Tourism Holdings Limited reported a modest 2% revenue increase to NZD 937.2 million for the year ending June 2025, yet posted a significant net loss of NZD 25.8 million. Despite the losses, the company declared a final dividend, signaling cautious confidence.
- 2% revenue growth to NZD 937.2 million
- Net loss deepens by 165% to NZD 25.8 million
- Final dividend declared at NZD 0.04 per share
- Net tangible assets per share steady at NZD 1.96
- Full audited financials and investor presentation released
Revenue Growth Amidst Challenges
Tourism Holdings Limited (THL), a key player in New Zealand's tourism and leisure sector, has announced its financial results for the 12 months ending 30 June 2025. The company achieved a 2% increase in revenue, reaching NZD 937.2 million, reflecting resilience in a competitive and often volatile market.
A Sharp Turn in Profitability
Despite the revenue uptick, THL reported a net loss of NZD 25.8 million, a 165% deterioration compared to the previous year. This steep decline in profitability raises questions about underlying cost pressures, operational challenges, or one-off expenses that have yet to be fully detailed. The absence of explicit commentary on these factors in the announcement leaves investors seeking clarity from the accompanying audited financial statements.

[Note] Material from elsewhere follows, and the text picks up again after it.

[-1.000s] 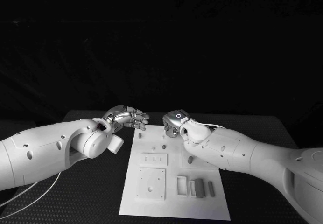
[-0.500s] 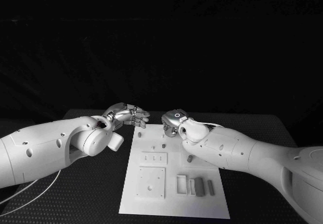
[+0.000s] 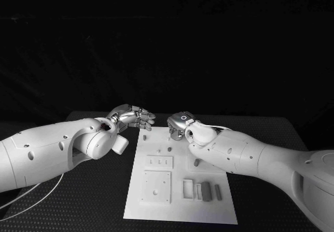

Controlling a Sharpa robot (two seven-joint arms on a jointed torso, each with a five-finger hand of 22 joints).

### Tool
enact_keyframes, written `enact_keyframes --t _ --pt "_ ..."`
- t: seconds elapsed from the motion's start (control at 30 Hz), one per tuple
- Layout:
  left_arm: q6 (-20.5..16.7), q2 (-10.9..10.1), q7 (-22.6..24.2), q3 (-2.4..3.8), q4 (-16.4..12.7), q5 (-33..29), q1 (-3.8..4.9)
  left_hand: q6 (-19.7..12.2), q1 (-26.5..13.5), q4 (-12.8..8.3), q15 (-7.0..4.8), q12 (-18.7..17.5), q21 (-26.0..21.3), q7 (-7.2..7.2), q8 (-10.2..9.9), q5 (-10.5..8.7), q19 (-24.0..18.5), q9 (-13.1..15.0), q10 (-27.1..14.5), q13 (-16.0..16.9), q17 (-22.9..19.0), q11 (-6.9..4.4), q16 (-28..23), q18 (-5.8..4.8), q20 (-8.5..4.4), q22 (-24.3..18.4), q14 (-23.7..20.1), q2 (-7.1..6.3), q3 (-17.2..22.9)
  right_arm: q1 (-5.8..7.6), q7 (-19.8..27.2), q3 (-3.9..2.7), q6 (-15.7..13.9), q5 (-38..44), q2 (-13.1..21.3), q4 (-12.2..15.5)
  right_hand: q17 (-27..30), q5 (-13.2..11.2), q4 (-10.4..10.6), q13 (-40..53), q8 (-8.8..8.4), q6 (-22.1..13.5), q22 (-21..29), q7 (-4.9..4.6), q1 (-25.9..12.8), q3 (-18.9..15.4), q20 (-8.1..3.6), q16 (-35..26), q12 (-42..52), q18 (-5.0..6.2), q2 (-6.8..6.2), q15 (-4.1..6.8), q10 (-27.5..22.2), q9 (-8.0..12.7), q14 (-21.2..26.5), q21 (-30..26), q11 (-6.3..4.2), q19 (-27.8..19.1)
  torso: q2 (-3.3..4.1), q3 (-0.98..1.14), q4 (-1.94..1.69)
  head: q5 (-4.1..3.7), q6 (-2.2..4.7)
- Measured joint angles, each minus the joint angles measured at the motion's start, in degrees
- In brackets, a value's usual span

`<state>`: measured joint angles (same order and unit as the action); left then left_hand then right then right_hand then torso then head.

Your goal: Assemble the parts on the task board

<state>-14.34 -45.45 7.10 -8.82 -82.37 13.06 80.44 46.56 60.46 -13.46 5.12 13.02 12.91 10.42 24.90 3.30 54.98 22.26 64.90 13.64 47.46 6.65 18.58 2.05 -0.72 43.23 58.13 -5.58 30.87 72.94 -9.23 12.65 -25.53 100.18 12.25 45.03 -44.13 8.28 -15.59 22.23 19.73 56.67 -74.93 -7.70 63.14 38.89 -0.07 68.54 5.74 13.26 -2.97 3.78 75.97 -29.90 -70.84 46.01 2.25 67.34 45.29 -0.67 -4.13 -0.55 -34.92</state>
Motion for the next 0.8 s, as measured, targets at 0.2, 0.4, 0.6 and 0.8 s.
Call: enact_keyframes --t 0.2,0.4,0.6,0.8 --pt "0.0 0.2 0.0 0.0 0.1 0.0 0.01 0.0 0.0 0.0 0.0 0.0 0.0 0.0 0.0 0.0 0.0 0.0 0.0 0.0 0.1 0.0 0.0 0.0 0.0 0.0 0.0 0.0 0.0 0.0 0.2 0.0 0.3 -0.2 -0.4 -0.7 0.0 0.0 0.0 0.1 0.0 0.0 0.0 0.0 -0.1 0.0 -0.1 0.0 0.0 0.01 -0.08 -0.01 0.0 0.0 0.0 0.0 0.0 -0.1 -0.03 -0.01 -0.02 -0.07 -0.05" --pt "0.0 0.3 0.0 0.0 0.1 0.0 0.04 0.0 0.0 0.0 0.0 0.0 0.0 0.0 0.0 0.0 0.0 0.0 0.0 0.1 0.1 0.0 0.0 0.0 0.0 0.0 0.0 0.0 0.0 0.04 0.4 -0.03 0.3 -0.6 -0.5 -1.5 0.2 0.0 0.1 0.1 0.0 0.0 0.0 0.0 -0.2 0.1 -0.11 0.0 -0.4 0.01 -0.23 -0.01 0.0 0.0 0.0 0.0 0.0 -0.3 -0.04 -0.01 -0.03 -0.15 -0.06" --pt "0.0 0.3 0.0 0.0 0.0 0.0 0.11 0.0 0.0 0.0 0.0 0.0 0.0 0.0 0.0 0.0 0.0 0.0 0.0 0.1 0.1 0.0 0.0 0.0 0.0 0.0 0.0 0.0 0.0 0.04 0.7 -0.03 0.3 -1.0 -0.7 -1.6 0.4 0.0 0.1 0.2 0.0 0.0 0.0 0.01 -0.2 0.1 -0.12 0.0 -0.7 0.01 -0.23 -0.2 0.0 0.0 0.2 0.0 0.02 -0.3 -0.03 0.0 -0.01 -0.12 -0.1" --pt "0.0 0.3 -0.1 0.0 0.1 0.0 0.13 0.0 0.0 0.0 0.0 0.0 0.0 0.0 0.0 0.0 0.0 0.0 0.0 0.1 0.2 0.0 -0.2 0.0 0.0 0.0 0.0 0.0 0.0 0.01 1.0 0.0 0.3 -1.6 -0.8 -1.5 0.7 -0.1 0.1 0.3 -0.06 0.0 0.0 0.02 -0.2 0.1 -0.29 -0.3 -1.1 -0.01 -0.24 -0.23 -0.4 0.0 0.7 0.0 0.42 -0.8 -0.03 -0.01 -0.01 -0.03 -0.21"
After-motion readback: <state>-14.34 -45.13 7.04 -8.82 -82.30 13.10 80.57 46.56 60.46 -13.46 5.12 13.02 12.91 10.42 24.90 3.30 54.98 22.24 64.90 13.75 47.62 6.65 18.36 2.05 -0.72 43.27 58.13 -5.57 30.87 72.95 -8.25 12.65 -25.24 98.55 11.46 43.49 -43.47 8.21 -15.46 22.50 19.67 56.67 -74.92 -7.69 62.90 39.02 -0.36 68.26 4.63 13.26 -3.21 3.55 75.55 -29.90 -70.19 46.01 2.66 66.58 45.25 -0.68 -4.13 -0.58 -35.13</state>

Dividend Declaration Signals Confidence
In a move that may surprise some, THL declared a final dividend of NZD 0.04 per share, payable on 3 October 2025. This decision suggests the board retains confidence in the company’s long-term prospects and cash flow stability, despite the current loss. The dividend carries an imputed amount of NZD 0.0156 per share, which may appeal to income-focused investors.
Balance Sheet Stability
Net tangible assets per share remained largely unchanged at NZD 1.96, indicating that the company’s asset base has held steady through the fiscal year. This stability could provide a buffer as THL navigates the challenges reflected in its profit and loss statement.
Looking Ahead
With the full audited financial statements and an investor presentation now available, stakeholders will be keen to dissect the details behind the loss and assess management’s strategy for returning to profitability. The tourism sector remains sensitive to global economic conditions and travel trends, making THL’s next moves critical for its market positioning.
Bottom Line?
Tourism Holdings’ mixed results set the stage for a pivotal year ahead as it balances growth ambitions with profitability pressures.
Questions in the middle?
- What specific factors contributed to the sharp increase in net loss despite revenue growth?
- How sustainable is the declared dividend given the company’s current financial performance?
- What strategic initiatives is THL pursuing to restore profitability in the coming year?